Deofano :: Dua

6.3K 324 8
                                    

Melihat Fano yang sejak tadi diam saja, Oji semakin merasa bersalah. Pemuda itu paham, ia telah salah bicara. Sebagai teman dekat seharusnya Oji tahu, pribadi Fano memang begitu. Susah ditebak dan jangan sekali pun membuatnya terganggu. Fano juga orang yang selalu memikirkan perkataan orang lain. Tak peduli apakah ia benar atau justru sebaliknya. Seharusnya Oji paham, bercandanya tentang 'pergi' tak pernah diterima oleh Fano.

Suara notifikasi sebuah aplikasi, membuat Oji mengalihkan pandangan. Lalu mulai fokus pada benda pipih itu.

"No. Kata Arkha, kenapa nomer lo nggak aktif?"

Fano menoleh, menatap Oji dengan kernyitan di dahi. Sedetik kemudian, ia berdecak. Mengapa saudara kembarnya itu suka sekali mengganggunya? Sayangnya ia tidak tahu bahwa Fano saat ini sedang dalam mode tidak bisa diganggu.

"Bilang, cari mangsa lain. Gue sibuk."

"Oke."

Banyak hal yang sebenarnya tak Oji mengerti tentang sahabatnya itu. Salah satunya, keberadaan sang saudara kembar. Oji tahu, jika kedua orang tua mereka bercerai. Ia juga tahu, Fano dan Arkha terpaksa berpisah. Bukan hanya tempat tinggal, tapi juga jarak yang membentang. Hanya saja, ia masih tak mengerti mengapa keduanya memilih untuk berpisah padahal mereka sama-sama tahu, bahwa mereka saling bergantung satu sama lain. Mengapa tidak mencoba membujuk salah satu orang tua mereka untuk memperbolehkan keduanya bersatu. Tapi sayang, Oji tak punya hak untuk itu. Yang harus ia lakukan sekarang, hanyalah menjaga Fano. Memastikan pemuda itu baik-baik saja, walaupun sebatas fisik. Oji tak pernah tahu bagaimana keadaan bathin anak itu, baik-baik saja kah? Atau justru sebaliknya.

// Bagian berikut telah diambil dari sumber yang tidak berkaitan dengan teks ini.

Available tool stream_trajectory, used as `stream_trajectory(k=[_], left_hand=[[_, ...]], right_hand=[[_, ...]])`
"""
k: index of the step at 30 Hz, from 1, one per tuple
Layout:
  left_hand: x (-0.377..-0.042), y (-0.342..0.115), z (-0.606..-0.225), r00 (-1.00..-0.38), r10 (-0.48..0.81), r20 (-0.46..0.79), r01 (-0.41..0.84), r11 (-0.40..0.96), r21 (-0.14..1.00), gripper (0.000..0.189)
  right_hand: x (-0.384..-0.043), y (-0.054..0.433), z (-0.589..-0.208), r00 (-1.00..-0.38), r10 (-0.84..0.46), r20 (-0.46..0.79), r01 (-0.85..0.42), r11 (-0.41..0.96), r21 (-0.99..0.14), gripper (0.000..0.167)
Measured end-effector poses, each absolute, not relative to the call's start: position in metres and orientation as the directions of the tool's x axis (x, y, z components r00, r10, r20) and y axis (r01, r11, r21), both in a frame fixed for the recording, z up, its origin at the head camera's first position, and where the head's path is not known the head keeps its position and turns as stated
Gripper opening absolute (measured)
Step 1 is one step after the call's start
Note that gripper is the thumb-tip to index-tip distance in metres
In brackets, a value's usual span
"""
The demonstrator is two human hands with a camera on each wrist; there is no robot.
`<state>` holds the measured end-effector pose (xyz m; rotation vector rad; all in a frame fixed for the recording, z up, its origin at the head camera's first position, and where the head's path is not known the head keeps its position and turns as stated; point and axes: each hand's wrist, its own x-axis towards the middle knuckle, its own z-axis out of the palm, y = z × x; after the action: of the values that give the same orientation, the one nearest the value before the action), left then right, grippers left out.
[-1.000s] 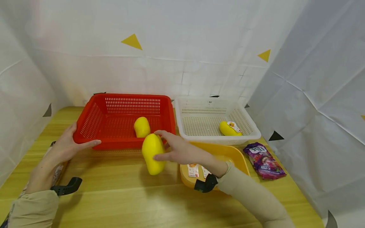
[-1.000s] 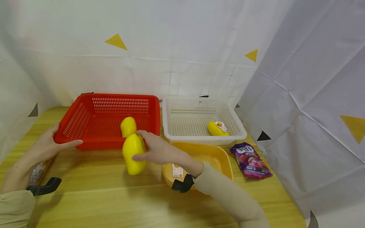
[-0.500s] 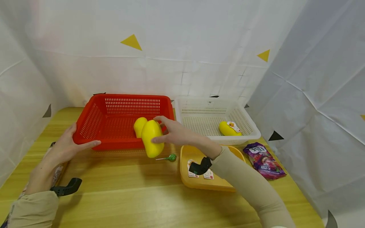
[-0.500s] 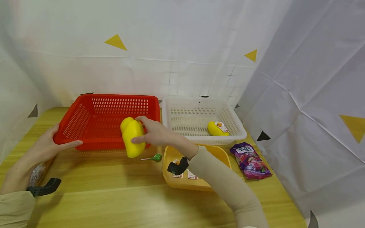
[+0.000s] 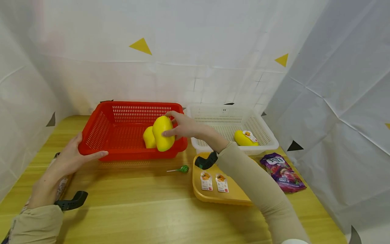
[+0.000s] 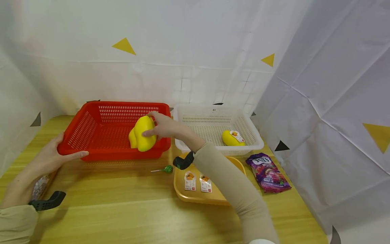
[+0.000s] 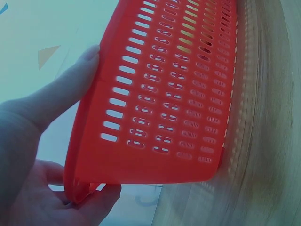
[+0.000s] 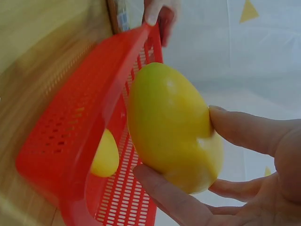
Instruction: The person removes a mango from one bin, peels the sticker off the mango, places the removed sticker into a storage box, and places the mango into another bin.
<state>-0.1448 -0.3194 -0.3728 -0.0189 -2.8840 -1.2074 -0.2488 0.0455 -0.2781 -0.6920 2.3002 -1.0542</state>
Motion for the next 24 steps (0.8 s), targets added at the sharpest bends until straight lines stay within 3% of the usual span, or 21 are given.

Yang Oji lakukan ketika selesai membalas pesan Arkha hanyalah memandangi Fano yang saat itu tengah membaca sebuah novel. Satu lagi hal yang membuat Oji bertanya-tanya tapi sungkan untuk menanyakannya langsung. Sejak kapan Fano suka membaca?

Menjadi teman pemuda itu sejak usia awal belasan, tak membuat Oji lantas memahami seluk beluk Fano. Fano terlalu gelap untuk ia sinari. Fano terlalu abu-abu untuknya yang seperti pelangi. Banyak hal yang perlu ia ketahui lebih dalam tentang pemuda itu.

"Apa?"

Oji terkesiap saat tiba-tiba Fano memergokinya menatap ke arah cowok itu. Dengan gerakan kikuk, Oji hanya menggeleng sembari mengusap tengkuknya.

"Nggak ada apa-apa, lanjutin aja bacanya. Gue mau keluar, jemput si Ori. Kayaknya masih di kantin." Fano mengangguk.

Fano mengembuskan napasnya kasar. Ia tak bermaksud marah atau apapun pada sahabatnya itu. Tapi sungguh, kata pergi yang sempat Oji lontarkan sebagai candaan itu mengganggunya. Setelah sekian lama luka itu hampir tertutupi, detik itu juga seolah terbuka. Sedikit demi sedikit. Fano berusaha mencoba bersikap biasa saja. Sayangnya, ia tak bisa. Fano masih belum bisa menguasai emosi sepenuhnya. Ia memang tidak akan meledak-ledak seperti saudara kembarnya. Melakukan hal yang sebelumnya tak ia sukai, menandakan jika emosinya tidak stabil.

Seperti tadi. Fano yakin Oji mengetahui hal itu. Fano tidak suka membaca, namun kali ini ia bahkan membaca novel setebal 500 halaman itu. Jelas saja Oji mengetahui jika ia sedang tidak baik-baik saja. Yang sayangnya, Oji jugalah yang menjadi perantaranya.

Dering telfon di ponselnya menyita perhatian. Fano sedang tidak ingin diganggu, tapi mengabaikan kakaknya sama saja membuat Fano menyita waktunya. Cowok itu akan melapor yang tidak-tidak kepada sang ayah dan berakhir nasihat panjang lebar dari pria paruh baya itu. Sialnya, Fano tidak mood mendengarkan ceramah malam-malam. Alhasil, dengan terpaksa Fano mengangkatnya.

"Apa?!"

"Dih, ngegas! Harusnya gue yang ngegas. Ke mana aja, lo?! Gue sampe ngechat Oji biar bisa lo angkat."